» TO DO: Retype each line of the material below word for word; pictures stay out.

» GIVEN RECORDS:
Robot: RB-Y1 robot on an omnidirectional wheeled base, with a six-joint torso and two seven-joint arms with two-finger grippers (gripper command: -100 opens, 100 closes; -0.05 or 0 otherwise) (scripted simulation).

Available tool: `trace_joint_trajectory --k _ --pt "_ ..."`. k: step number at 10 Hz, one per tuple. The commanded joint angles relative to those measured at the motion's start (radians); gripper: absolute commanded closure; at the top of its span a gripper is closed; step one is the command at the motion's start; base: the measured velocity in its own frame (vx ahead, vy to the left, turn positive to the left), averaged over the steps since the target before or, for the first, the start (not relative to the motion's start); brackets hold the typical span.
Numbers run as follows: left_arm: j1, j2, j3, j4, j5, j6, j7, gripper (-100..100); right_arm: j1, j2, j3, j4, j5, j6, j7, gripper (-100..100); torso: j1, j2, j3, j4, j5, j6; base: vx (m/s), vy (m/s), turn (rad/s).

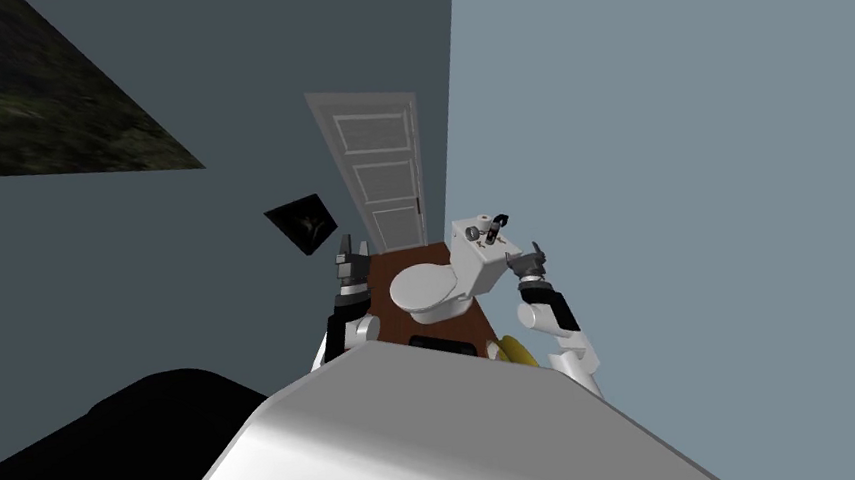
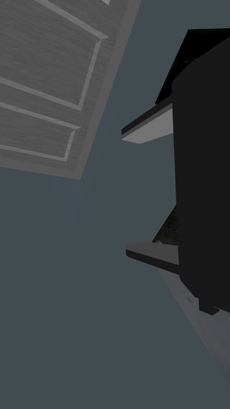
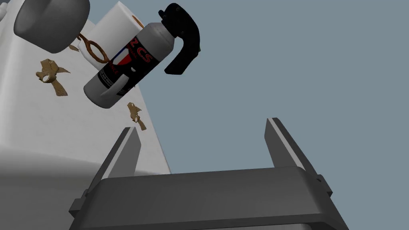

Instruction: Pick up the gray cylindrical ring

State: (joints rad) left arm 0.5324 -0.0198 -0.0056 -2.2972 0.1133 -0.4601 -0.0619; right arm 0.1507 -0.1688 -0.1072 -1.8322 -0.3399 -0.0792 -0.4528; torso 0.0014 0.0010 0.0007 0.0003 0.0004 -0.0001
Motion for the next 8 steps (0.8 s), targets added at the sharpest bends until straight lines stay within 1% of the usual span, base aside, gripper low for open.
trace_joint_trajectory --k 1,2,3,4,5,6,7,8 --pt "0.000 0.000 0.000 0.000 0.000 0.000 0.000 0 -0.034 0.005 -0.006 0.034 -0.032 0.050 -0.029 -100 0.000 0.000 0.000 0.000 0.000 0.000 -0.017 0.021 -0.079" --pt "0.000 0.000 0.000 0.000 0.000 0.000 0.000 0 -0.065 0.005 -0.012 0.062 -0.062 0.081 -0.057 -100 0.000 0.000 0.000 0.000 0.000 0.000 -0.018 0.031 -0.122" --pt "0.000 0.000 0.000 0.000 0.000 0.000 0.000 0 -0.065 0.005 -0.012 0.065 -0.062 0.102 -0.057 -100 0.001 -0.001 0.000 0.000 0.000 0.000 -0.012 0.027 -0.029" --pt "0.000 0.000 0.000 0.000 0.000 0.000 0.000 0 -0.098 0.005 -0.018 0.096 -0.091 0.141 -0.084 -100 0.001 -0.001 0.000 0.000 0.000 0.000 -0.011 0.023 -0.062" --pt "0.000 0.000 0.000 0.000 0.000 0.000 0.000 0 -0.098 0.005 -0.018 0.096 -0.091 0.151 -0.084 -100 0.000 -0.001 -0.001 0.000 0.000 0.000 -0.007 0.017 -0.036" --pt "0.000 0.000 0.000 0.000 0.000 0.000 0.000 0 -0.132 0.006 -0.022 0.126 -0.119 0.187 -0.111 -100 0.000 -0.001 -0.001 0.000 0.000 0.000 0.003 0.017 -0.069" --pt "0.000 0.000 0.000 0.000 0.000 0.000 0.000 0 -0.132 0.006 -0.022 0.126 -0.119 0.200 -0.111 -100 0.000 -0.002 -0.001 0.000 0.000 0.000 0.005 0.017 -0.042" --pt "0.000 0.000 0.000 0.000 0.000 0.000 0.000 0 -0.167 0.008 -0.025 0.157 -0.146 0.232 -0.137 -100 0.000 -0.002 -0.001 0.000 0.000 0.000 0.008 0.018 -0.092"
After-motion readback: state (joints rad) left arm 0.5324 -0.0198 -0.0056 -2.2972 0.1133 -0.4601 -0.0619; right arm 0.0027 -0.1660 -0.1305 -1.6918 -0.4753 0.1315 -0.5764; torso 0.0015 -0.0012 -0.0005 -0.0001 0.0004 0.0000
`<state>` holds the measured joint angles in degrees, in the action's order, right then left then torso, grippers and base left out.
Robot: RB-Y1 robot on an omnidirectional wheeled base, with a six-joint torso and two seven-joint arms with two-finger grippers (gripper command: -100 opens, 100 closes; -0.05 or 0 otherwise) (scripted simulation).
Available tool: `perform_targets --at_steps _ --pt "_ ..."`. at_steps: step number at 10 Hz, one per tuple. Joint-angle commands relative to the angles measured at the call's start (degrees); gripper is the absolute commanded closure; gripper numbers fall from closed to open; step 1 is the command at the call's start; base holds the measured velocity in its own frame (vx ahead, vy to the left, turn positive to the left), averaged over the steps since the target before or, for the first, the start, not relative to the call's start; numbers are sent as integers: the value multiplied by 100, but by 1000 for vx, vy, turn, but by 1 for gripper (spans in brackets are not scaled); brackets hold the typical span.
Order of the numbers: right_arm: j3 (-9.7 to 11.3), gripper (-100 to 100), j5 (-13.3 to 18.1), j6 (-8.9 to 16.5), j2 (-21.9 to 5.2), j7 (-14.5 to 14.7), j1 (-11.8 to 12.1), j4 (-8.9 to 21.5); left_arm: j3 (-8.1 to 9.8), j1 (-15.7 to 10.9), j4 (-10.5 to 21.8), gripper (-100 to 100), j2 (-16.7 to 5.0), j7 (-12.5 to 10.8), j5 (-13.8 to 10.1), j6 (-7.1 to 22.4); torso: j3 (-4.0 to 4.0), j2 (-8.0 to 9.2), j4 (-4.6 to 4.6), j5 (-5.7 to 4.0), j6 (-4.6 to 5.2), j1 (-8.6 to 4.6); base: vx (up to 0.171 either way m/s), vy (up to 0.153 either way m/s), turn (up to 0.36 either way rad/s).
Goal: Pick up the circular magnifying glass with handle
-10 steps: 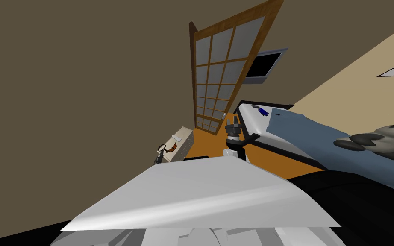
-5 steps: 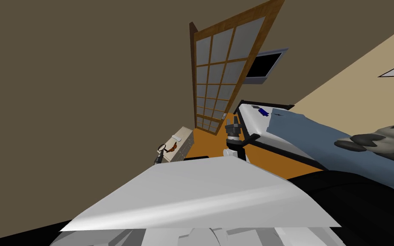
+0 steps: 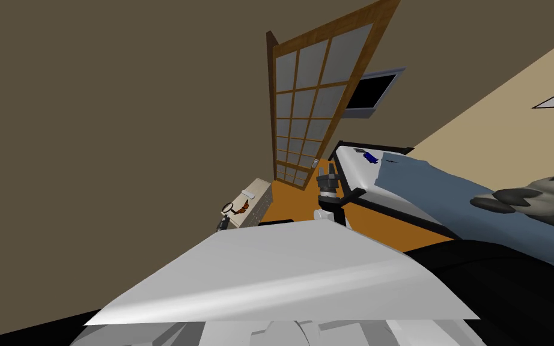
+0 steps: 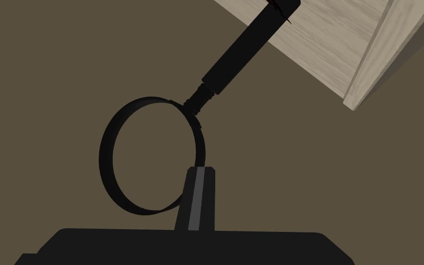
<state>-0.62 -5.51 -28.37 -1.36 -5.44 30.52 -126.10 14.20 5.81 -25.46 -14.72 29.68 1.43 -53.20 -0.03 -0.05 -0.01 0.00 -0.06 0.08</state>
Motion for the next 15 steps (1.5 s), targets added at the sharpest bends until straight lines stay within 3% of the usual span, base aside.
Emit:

» WRITTEN ANSWER:
Robot: RB-Y1 robot on an omnidirectional wheeled base, with a six-joint torso and two seven-joint arms with two-finger grippers (gripper command: -100 opens, 100 closes; -0.05 or 0 otherwise) (scripted simulation).

Available tool: `trace_joint_trajectory --k _ --pt "_ ..."`. k: step number at 10 Hz, one per tuple. The commanded joint angles relative to those measured at the motion's start (radians); gripper: absolute commanded closure; at the top of its span a gripper is closed; step one is the command at the motion's start; base: the measured velocity in its own frame (vx ahead, vy to the left, turn positive to the left), averaged over the steps since the target before or, for the first, the start (not relative to the motion's start); brackets hold the typical span.
Numbers run as follows: left_arm: j1, j2, j3, j4, j5, j6, j7, gripper (-100..100); right_arm: j1, j2, j3, j4, j5, j6, j7, gripper (-100..100); torso: j1, j2, j3, j4, j5, j6; base: vx (m/s), vy (m/s), turn (rad/s).


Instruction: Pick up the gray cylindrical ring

State: (joints rad) left arm 0.5324 -0.0198 -0.0056 -2.2972 0.1133 -0.4601 -0.0619; right arm 0.1507 -0.1688 -0.1072 -1.8322 -0.3399 -0.0792 -0.4528; torso 0.0014 0.0010 0.0007 0.0003 0.0004 -0.0001
Motion for the next 8 steps (0.8 s), targets added at the sharpest bends until straight lines stay within 1% of the usual span, base aside, gripper low for open.
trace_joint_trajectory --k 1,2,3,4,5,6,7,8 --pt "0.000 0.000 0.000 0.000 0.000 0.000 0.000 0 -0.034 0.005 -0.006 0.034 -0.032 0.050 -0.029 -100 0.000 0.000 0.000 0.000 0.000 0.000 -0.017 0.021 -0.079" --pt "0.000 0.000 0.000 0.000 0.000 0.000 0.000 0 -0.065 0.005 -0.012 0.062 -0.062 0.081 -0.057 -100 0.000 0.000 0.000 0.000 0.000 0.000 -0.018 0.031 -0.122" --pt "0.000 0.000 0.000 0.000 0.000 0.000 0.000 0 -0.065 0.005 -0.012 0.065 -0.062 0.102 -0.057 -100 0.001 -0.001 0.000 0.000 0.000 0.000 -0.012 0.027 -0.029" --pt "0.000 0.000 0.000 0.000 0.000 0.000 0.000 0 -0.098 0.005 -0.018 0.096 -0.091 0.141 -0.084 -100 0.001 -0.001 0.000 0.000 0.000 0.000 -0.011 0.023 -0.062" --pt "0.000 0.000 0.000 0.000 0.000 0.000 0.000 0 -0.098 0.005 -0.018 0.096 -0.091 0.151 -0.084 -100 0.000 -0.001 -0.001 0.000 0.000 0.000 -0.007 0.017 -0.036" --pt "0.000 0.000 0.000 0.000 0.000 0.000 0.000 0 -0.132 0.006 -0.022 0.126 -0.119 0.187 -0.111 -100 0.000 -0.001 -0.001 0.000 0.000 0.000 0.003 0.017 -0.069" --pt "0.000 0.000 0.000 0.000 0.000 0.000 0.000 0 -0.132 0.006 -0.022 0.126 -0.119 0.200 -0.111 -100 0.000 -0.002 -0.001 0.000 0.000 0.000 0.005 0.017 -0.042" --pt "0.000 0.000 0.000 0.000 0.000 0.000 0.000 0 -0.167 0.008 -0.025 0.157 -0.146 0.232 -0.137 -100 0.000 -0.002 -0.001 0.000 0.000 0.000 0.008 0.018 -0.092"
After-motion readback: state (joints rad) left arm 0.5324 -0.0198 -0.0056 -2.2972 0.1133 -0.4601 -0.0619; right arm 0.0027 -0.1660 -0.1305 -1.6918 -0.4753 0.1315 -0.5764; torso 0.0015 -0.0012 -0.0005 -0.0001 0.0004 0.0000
`<state>` holds the measured joint angles in degrees, in the action's order, right then left then torso, grippers and base left out.
Robot: RB-Y1 robot on an omnidirectional wheeled base, with a six-joint torso and two seven-joint arms with two-finger grippers (gripper command: -100 opens, 100 closes; -0.05 or 0 otherwise) (scripted simulation).
Available tool: `perform_targets --at_steps _ --pt "_ ..."`. at_steps: step number at 10 Hz, one per tuple. Joint-angle commands relative to the angles measured at the call's start (degrees); gripper is the absolute commanded closure; gripper numbers fall from closed to open; step 1 is the command at the call's start; base holds the measured velocity in its own frame (vx ahead, vy to the left, turn positive to the left), averaged over the steps since the target before or, for the first, the start, not relative to the call's start; numbers are sent as integers: the value multiplied by 100, but by 1000 for vx, vy, turn, but by 1 for gripper (spans in brackets are not scaled); brackets hold the typical span.
Order of the numbers: right_arm: j3 (-9.7 to 11.3), gripper (-100 to 100), j5 (-13.3 to 18.1), j6 (-8.9 to 16.5), j2 (-21.9 to 5.2), j7 (-14.5 to 14.7), j1 (-11.8 to 12.1), j4 (-8.9 to 21.5); left_arm: j3 (-8.1 to 9.8), j1 (-15.7 to 10.9), j4 (-10.5 to 21.8), gripper (-100 to 100), j2 (-16.7 to 5.0), j7 (-12.5 to 10.8), j5 (-13.8 to 10.1), j6 (-7.1 to 22.4); torso: j3 (-4.0 to 4.0), j2 (-8.0 to 9.2), j4 (-4.6 to 4.6), j5 (-5.7 to 4.0), j6 (-4.6 to 5.2), j1 (-8.6 to 4.6); base: vx (up to 0.171 either way m/s), vy (up to 0.153 either way m/s), turn (up to 0.36 either way rad/s).
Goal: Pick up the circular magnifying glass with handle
-10 steps: 
-5 steps: 
+0 steps: 
+0 steps: 
<state>-0.62 -5.51 -28.37 -1.36 -5.44 30.52 -126.10 14.20 5.81 -25.46 -14.72 29.68 1.43 -53.20 -0.03 -0.05 -0.01 0.00 -0.06 0.08</state>
Motion for the next 15 steps (1.5 s), targets added at the sharpest bends until straight lines stay within 3% of the usual span, base aside.
Emit:

There is nothing more to this exercise.